What is needed — Any picture must be dropped, but each line of the data should be duplicated exactly.

Data shown —
------------------------------------

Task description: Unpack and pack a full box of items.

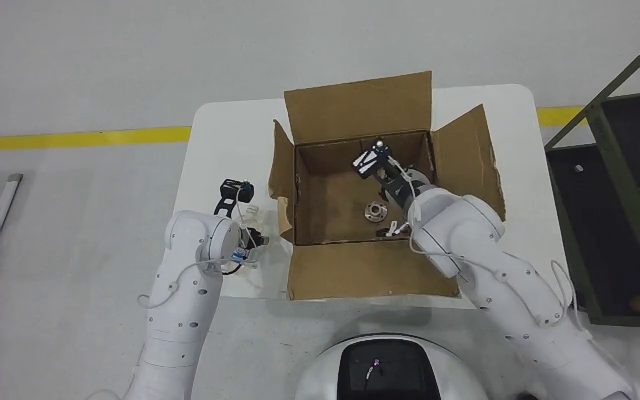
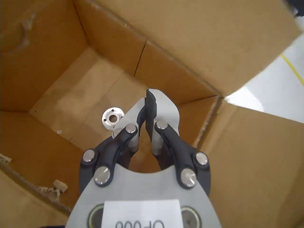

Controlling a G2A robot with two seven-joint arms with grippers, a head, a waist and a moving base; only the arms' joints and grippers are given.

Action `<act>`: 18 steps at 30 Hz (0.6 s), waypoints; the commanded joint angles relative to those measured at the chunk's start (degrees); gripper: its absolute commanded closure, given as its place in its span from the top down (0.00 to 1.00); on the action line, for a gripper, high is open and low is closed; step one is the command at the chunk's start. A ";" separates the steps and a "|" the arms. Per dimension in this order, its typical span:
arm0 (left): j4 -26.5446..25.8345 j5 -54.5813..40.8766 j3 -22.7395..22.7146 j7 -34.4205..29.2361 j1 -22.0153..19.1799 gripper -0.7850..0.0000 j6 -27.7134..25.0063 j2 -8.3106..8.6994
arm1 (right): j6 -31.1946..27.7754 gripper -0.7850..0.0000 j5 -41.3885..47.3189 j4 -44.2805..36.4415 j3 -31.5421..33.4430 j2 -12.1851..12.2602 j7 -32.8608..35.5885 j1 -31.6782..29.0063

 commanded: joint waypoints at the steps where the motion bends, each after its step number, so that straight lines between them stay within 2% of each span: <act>1: 0.00 0.00 0.00 0.00 0.00 1.00 0.00 0.00 | -0.01 0.00 0.02 -0.18 0.10 0.02 -0.06 -0.04; 10: 0.00 0.00 0.00 0.00 0.00 1.00 0.00 0.00 | -0.01 0.00 0.02 -0.18 0.10 0.02 -0.06 -0.04; 12: 0.00 0.00 0.00 0.00 0.00 1.00 0.00 0.00 | -1.93 0.00 0.39 0.64 -0.27 0.04 -0.78 -0.53; 15: 0.00 0.00 0.00 0.00 0.00 1.00 0.00 0.00 | -1.79 0.00 1.42 4.80 -1.92 -0.55 -0.86 0.69; 16: 0.00 0.00 0.00 0.00 0.00 1.00 0.00 0.00 | -1.31 0.06 2.28 6.67 -2.81 -0.91 -0.63 1.47; 18: 0.00 0.00 0.00 0.00 0.00 1.00 0.00 0.00 | -0.53 0.05 3.36 10.94 -5.08 -1.77 1.10 3.90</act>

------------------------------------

Result for this task —
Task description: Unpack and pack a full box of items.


Controlling a G2A robot with two seven-joint arms with grippers, a head, a waist and a moving base; only the arms' joints and grippers are given.

Action `<act>`: 18 steps at 30 Hz (0.6 s), waypoints; the commanded joint angles relative to those measured at the chunk's start (degrees); gripper: its absolute commanded closure, given as its place in its span from the top down (0.00 to 1.00); on the action line, for a gripper, high is open and low is closed; step one is the command at the chunk's start. A ";" separates the steps and a "|" the arms. Per dimension in this order, its typical span:
arm0 (left): j4 -26.5446..25.8345 j5 -54.5813..40.8766 j3 -22.7395..22.7146 j7 -34.4205..29.2361 j1 -22.0153..19.1799 gripper -0.7850..0.0000 j6 -27.7134..25.0063 j2 -8.3106..8.6994
arm1 (right): j6 -31.1946..27.7754 gripper -0.7850..0.0000 j5 -41.3885..47.3189 j4 -44.2805..36.4415 j3 -31.5421..33.4430 j2 -12.1851..12.2602 j7 -32.8608..35.5885 j1 -31.6782..29.0063

 commanded: joint waypoints at the steps where the motion bends, each after its step number, so that straight lines between them stay within 2% of each span: <act>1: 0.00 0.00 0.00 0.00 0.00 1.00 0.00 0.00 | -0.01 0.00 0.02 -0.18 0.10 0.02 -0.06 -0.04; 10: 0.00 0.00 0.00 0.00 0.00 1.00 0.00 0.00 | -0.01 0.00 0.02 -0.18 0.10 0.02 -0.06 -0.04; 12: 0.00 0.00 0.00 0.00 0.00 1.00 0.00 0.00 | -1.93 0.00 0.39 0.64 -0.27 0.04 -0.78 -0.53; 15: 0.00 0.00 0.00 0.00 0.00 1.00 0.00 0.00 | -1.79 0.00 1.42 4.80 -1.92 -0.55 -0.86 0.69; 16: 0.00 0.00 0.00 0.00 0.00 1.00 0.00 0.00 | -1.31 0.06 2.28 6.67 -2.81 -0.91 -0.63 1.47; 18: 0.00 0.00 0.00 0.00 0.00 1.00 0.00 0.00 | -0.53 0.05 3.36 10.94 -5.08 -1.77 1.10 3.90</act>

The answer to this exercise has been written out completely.